To intentionally publish political satire and sensitive material, in the complete understanding of the danger of the post (and the user’s account) being erased or censored. The term comes from League of Legends fandom, where players whose characters are not completely established attack an enemy turret, rushing to their near-certain death. Similar to in the multi-player video game, netizens may jointly rush the turret in protest, as they did on the Guangzhou Communist Youth League’s Weibo account in reaction to their January 29 post about Xi Jinping’s meeting with the WHO chief to talk about efforts to stop the novel coronavirus (COVID-19) pandemic.

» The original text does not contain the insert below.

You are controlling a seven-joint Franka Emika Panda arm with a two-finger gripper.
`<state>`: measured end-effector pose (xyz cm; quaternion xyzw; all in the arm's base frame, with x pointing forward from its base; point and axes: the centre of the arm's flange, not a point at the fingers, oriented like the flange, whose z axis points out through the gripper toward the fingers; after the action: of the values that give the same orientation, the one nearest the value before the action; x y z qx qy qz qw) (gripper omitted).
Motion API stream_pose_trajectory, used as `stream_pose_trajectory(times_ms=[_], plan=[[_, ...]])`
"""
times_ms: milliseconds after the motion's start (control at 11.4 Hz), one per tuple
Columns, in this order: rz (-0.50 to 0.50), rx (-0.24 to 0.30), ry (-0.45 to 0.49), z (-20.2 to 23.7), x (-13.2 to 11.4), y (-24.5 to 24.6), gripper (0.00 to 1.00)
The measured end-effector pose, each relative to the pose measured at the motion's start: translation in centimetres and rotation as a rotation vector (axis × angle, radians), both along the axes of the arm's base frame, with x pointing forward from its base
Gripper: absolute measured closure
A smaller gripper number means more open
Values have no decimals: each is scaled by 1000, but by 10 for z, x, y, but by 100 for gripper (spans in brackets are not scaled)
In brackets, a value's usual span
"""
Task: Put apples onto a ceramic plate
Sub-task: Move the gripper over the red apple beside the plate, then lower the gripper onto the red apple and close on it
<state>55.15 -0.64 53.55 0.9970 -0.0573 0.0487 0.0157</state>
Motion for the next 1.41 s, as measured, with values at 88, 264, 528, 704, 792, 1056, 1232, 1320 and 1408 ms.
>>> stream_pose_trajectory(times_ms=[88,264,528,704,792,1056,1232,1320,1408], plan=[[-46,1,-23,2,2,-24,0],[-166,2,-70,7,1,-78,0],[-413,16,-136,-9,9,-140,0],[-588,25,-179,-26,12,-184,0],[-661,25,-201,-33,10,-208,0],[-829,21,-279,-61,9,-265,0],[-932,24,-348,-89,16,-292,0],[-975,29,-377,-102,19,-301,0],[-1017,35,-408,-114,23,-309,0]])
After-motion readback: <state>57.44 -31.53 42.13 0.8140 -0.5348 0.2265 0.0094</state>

The Quora-like platform Zhihu is has actually been a popular site for group turret-rushing. In December 2019, a Zhihu user developed a Q&A page asking, “How do you thoroughly clean up a narrow-necked bottle (xì jǐng píng 细颈瓶)?”, alluding homophonously to Xi Jinping (Xí Jìnpíng 习近平). The page drew in dozens of actions, significantly from self-proclaimed chemists suggesting different solvents and asking follow-up concerns regarding the measurements of the “bottle.” The page gathered a minimum of 47 replies before Zhihu took it down for “breaking the appropriate web laws and policies.” In a later Zhihu turret-rushing, recorded in April 2020, somebody asked, “If you resided in Hitler’s Germany, would you withstand?” Among the 39 replies, one user composed, “I don’t even attempt today.”